Il Parkinson è il secondo disturbo neurodegenerativo più comune, causato principalmente dalla morte dei neuroni che contengono dopamina nel substantia nigra, regione del cervello coinvolta nel controllo del motore. Mentre le persone perdono naturalmente i neuroni della dopamina mentre invecchiano, i pazienti con Parkinson perdono un numero molto maggiore di questi neuroni e le altre cellule non sono più in grado di compensare la perdita.
“Capire come e perché questi neuroni muoiono è un passo importante per identificare i trattamenti”, ha detto Krainc. “Mentre la ricerca precedente ha indicato che il meccanismo cellulare dietro la morte cellulare coinvolge i mitocondri ed i lisosomi, come questi due percorsi convergono nei neuroni della dopamina per causare la morte cellulare è ancora sconosciuto”, ha aggiunto il ricercatore.
Utilizzando i neuroni umani dai pazienti di Parkinson, Krainc e colleghi hanno identificato una cascata tossica avviata da un accumulo di dopamina ossidata e da una proteina chiamata alfa-sinucleina. In particolare, lo studio attuale ha dimostrato che un accumulo di dopamina ossidata ha depresso l’attività della glucosocerebrosidasi lisosomica (GCase), un enzima implicato nello sviluppo del Parkinson. Quella depressione a sua volta ha indebolito la funzione lisosomica complessiva e ha contribuito alla degenerazione dei neuroni.
L’accumulo della dopamina ossidata non ha però interferito solo con i lisosomi. Krainc ed i suoi colleghi hanno scoperto invece, che la dopamina ossidata ha danneggiato i mitocondri dei neuroni aumentando lo stress ossidativo mitocondriale.

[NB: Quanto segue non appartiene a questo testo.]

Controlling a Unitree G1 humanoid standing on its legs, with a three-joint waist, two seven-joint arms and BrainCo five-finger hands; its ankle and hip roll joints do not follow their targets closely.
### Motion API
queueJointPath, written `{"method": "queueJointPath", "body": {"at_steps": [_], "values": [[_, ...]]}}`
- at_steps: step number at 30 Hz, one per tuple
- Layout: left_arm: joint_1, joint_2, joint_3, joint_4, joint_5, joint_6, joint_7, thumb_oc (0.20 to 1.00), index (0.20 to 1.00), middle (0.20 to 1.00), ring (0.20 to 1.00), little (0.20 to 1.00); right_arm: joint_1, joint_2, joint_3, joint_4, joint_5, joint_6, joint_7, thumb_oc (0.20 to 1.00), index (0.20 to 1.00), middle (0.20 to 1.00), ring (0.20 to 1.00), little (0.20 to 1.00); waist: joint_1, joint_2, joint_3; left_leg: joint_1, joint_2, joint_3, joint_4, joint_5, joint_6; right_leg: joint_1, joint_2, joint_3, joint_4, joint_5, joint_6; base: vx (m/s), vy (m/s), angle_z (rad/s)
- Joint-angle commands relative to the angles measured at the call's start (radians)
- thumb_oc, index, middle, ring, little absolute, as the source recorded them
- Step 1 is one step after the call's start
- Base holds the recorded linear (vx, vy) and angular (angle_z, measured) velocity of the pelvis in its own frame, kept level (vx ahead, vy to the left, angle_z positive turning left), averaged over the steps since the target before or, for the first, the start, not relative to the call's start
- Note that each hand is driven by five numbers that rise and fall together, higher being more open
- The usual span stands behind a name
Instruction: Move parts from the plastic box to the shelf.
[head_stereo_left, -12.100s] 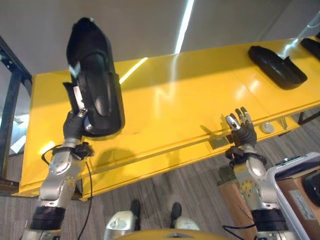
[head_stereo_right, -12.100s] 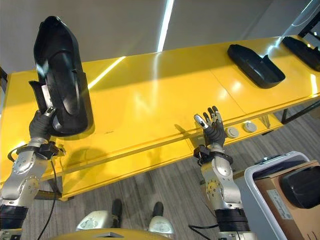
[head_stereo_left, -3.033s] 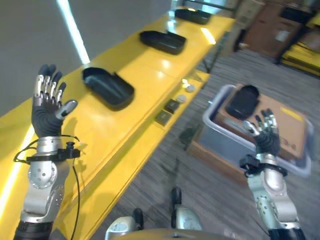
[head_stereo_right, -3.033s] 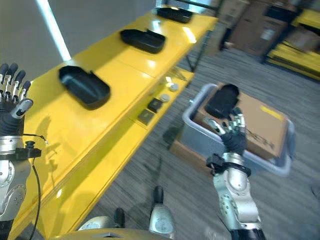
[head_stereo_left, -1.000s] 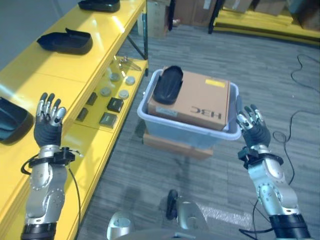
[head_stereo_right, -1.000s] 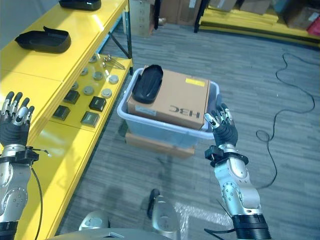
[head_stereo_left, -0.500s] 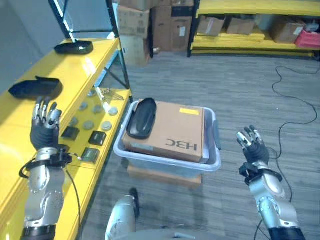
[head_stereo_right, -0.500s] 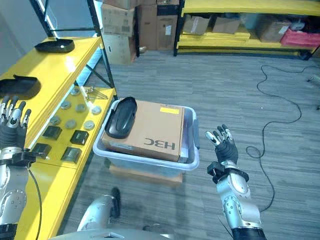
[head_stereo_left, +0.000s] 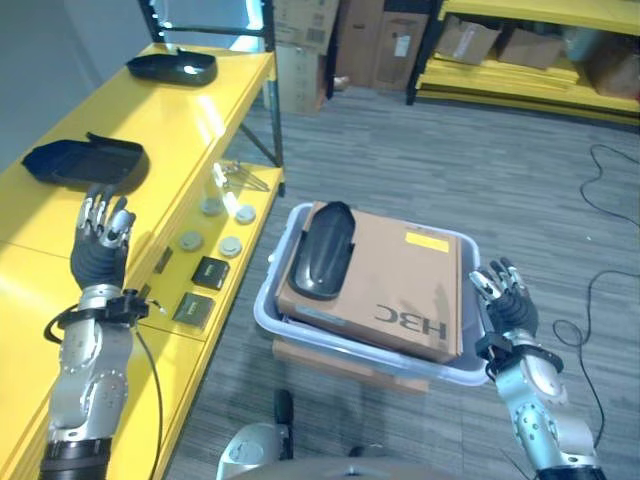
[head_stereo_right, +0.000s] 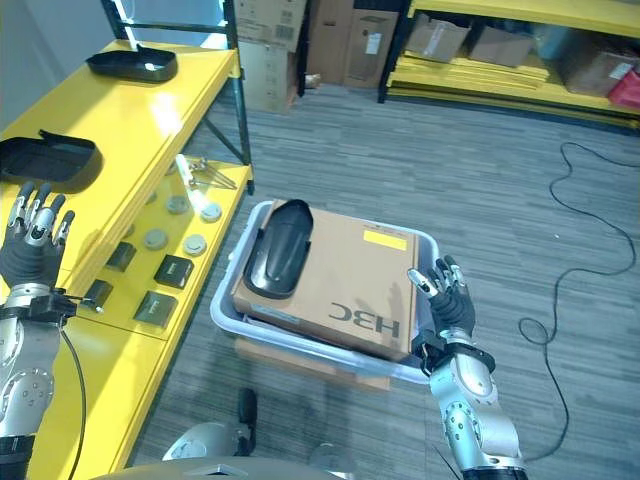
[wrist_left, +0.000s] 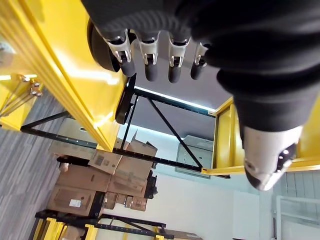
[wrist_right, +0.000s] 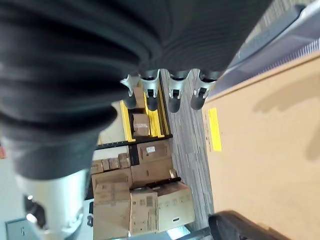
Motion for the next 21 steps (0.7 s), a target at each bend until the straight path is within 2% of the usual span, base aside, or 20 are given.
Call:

Questi mitocondri disfunzionali hanno portato ad aumentare i livelli ossidati della dopamina, creando un ciclo vizioso.
“I percorsi mitocondriali e lisosomiali sono due percorsi critici nello sviluppo delle malattie”, ha dichiarato Krainc, che è anche il Direttore del Centro per le malattie neurologiche rare e Professore di chirurgia neurologica e di fisiologia.
Dopo aver identificato questa cascata tossica, Krainc ed i suoi colleghi hanno cominciato a cercare diversi modi per interromperla.
“Una delle strategie chiave che ha funzionato nei nostri esperimenti è trattare i neuroni della dopamina all’inizio della cascata tossica con antiossidanti specifici che migliorano lo stress ossidativo mitocondriale e la dopamina ossidata“, ha dichiarato Krainc. “Con questo approccio abbiamo scoperto che possiamo attenuare o prevenire gli effetti tossici a valle sui neuroni dopaminergici umani”.
Questo approccio per interrompere la cascata tossica della dopamina ossidata può fornire un obiettivo per lo sviluppo di future terapie. Tuttavia, l’individuazione di pazienti o soggetti con neurodegenerazione in fase precoce può essere difficile, perché i danni si sono spesso verificati molto prima che i sintomi siano evidenti, secondo Krainc.
Di conseguenza, i test genetici saranno centrali per i futuri sforzi diagnostici.
“I geni causali sono i primi candidati per la screening, mentre i geni di rischio come GBA1 sono marcatori meno decisi ma ancora importanti”, ha detto Krainc. “L’individuazione precoce si baserà anche sui test di imaging del cervello e altri significanti clinici”.
È interessante notare che, rispetto ai modelli cellulari umani, i modelli di topi di Parkinson non hanno dimostrato la stessa cascata tossica secondo lo studio. Krainc ed i suoi colleghi hanno dimostrato che ciò è dovuto alle differenze nel metabolismo della dopamina tra le specie e sottolinea l’importanza di studiare i neuroni umani per scoprire nuovi obiettivi per lo sviluppo di farmaci.